O RDD foi criado em 2003 e é aplicado em presídios de segurança máxima. O detento deve ficar preso em cela individual, monitorada por câmera e tem direito a duas horas diárias de banho de sol. Ele pode receber visita de duas pessoas por semana, sem direito a contato físico com os visitantes, e é proibido de ver televisão, ouvir rádio e ler jornais ou revistas. O preso também não tem contato com carcereiros, que utilizam microfones para passar ordens aos detentos. O RDD é permitido por um prazo máximo de um ano, segundo a legislação, mas pode ser renovado, caso se comprove a necessidade de manter o preso em isolamento. Porém, os períodos do regime, somados, não podem ultrapassar um sexto da pena total.
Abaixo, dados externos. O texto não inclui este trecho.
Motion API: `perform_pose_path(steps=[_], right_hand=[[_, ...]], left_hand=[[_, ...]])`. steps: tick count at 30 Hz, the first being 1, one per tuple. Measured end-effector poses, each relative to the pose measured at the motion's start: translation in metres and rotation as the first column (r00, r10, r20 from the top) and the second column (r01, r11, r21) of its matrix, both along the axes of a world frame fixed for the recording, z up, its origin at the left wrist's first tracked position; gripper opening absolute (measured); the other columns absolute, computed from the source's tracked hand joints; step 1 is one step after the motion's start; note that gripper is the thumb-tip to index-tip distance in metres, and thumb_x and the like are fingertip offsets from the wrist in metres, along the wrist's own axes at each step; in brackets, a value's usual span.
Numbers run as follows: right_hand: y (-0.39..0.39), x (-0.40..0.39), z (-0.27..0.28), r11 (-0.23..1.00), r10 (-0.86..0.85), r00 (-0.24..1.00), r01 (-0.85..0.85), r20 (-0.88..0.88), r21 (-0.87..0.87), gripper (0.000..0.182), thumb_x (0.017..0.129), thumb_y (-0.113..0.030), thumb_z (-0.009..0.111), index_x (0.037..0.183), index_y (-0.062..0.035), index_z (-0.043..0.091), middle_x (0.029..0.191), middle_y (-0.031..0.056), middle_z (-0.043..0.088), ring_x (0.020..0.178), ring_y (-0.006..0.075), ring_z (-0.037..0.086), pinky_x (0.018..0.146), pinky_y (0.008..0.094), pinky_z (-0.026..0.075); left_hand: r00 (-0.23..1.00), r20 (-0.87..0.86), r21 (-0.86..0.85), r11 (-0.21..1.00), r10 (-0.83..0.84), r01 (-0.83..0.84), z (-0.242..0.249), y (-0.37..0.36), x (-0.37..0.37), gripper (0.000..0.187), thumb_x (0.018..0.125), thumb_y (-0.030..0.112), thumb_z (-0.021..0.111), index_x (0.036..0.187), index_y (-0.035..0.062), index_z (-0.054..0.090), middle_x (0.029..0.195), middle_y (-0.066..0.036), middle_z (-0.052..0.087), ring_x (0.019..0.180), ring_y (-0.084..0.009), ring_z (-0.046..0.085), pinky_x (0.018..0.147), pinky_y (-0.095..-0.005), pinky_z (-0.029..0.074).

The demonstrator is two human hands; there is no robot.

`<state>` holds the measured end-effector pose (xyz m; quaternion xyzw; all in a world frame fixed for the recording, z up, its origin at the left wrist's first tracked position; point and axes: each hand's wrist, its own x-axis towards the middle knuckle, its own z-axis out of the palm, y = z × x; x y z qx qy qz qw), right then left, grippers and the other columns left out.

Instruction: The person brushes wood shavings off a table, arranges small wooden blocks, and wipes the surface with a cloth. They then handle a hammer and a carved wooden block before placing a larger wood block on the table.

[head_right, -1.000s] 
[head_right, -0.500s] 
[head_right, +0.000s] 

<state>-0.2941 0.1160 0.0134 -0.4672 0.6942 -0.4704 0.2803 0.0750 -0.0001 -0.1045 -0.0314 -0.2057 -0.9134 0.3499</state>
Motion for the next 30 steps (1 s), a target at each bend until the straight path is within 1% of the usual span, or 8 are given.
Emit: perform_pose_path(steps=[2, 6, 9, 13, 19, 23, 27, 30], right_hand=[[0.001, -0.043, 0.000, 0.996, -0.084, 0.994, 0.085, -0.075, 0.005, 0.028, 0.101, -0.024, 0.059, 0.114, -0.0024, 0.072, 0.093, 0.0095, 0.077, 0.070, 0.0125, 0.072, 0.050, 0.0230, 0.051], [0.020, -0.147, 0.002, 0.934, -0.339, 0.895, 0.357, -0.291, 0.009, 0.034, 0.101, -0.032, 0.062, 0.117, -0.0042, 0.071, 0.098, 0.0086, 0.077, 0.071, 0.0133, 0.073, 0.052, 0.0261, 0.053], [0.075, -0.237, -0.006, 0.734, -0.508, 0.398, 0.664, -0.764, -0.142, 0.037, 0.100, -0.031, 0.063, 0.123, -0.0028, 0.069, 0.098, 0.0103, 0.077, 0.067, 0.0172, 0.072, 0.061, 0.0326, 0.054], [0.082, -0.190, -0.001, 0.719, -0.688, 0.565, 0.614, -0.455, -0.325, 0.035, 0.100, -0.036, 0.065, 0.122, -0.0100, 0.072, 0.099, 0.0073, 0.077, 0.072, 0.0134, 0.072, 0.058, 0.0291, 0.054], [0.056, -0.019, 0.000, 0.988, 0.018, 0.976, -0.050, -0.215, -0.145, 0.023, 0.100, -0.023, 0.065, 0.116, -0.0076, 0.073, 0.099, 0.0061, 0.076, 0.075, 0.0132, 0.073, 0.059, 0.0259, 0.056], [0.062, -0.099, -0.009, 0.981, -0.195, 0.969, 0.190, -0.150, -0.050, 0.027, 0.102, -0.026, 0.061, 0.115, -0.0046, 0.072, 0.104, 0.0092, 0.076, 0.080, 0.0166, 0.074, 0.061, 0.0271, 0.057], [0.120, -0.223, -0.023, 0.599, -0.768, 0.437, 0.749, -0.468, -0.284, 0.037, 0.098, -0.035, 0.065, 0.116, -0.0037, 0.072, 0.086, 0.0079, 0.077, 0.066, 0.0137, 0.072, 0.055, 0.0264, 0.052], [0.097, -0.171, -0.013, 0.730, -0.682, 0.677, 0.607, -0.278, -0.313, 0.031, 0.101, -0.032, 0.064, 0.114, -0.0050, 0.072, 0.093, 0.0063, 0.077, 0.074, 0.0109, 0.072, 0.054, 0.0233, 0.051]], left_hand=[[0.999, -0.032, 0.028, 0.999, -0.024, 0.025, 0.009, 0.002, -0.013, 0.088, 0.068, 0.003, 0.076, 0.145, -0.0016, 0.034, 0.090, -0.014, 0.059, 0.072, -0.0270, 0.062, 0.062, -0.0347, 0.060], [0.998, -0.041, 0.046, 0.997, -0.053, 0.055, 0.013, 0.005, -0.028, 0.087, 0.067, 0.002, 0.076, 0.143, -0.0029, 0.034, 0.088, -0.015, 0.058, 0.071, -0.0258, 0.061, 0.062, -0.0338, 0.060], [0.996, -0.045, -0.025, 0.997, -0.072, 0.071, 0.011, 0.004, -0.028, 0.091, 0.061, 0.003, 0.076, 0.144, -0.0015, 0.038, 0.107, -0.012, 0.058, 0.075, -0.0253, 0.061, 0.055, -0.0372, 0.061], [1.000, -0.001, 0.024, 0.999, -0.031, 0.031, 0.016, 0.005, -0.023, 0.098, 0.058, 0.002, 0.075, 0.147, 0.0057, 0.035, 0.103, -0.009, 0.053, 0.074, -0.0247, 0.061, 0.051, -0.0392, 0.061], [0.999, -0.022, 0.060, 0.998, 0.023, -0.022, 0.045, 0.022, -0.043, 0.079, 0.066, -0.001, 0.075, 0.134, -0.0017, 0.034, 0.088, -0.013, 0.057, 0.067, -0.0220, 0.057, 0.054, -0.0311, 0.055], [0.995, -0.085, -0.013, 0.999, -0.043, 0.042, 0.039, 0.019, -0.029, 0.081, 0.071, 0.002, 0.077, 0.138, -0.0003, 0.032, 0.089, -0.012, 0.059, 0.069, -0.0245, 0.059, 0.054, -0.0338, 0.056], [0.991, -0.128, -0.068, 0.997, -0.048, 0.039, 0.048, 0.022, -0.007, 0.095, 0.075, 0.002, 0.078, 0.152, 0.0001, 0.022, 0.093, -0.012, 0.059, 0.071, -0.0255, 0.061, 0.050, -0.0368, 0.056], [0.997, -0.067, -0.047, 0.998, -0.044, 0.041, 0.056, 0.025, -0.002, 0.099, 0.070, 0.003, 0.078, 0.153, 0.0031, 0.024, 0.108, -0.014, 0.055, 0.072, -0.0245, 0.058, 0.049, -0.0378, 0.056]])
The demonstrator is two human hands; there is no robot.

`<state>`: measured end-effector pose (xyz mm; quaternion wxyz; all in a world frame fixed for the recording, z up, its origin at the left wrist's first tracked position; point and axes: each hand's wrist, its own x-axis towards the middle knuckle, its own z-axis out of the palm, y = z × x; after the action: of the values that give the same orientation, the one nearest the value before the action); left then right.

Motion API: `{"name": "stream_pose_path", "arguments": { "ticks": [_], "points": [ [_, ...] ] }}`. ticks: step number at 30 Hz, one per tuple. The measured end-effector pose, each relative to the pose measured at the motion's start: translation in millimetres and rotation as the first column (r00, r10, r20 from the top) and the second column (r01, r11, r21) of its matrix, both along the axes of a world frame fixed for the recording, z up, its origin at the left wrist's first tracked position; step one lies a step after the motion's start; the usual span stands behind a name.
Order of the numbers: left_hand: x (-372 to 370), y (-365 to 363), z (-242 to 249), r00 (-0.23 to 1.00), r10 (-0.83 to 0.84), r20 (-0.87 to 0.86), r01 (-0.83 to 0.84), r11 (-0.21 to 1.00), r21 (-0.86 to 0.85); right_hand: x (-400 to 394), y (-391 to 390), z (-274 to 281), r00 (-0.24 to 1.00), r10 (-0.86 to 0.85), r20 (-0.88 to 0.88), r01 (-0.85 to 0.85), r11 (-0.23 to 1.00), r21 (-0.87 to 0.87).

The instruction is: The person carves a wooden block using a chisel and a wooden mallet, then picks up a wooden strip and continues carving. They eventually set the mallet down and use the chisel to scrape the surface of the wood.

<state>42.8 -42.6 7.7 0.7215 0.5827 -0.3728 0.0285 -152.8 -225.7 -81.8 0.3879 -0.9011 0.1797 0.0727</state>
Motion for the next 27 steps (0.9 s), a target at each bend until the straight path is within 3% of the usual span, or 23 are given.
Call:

De acordo com o relator da matéria no STJ, ministro Herman Benjamin, a resolução da SAP contraria as prerrogativas profissionais, fixadas no Estatuto da Advocacia, que é superior, de acordo com a lei, a esse tipo de resolução. O estatuto estipula que o advogado tem direito de "comunicar-se com seus clientes, pessoal e reservadamente, mesmo sem procuração, quando estes se acharem presos, detidos ou recolhidos em estabelecimentos civis ou militares, ainda que considerados incomunicáveis".

A decisão do STJ foi por unanimidade e manteve o dispositivo que dispõe sobre a possibilidade de a administração penitenciária disciplinar a visita do advogado por razões excepcionais, como nos casos de rebelião ou ameaça de motim.

Segundo o presidente da OAB-SP, Luiz Flávio Borges D´Urso, a resolução violava as prerrogativas profissionais dos advogados e os direitos dos presos, visto que cerceava a ampla defesa e o contraditório a que todo cidadão tem direito, independentemente de seu crime. "Além disso, não é justo imputar aos advogados as deficiências encontradas na segurança das unidades prisionais", disse.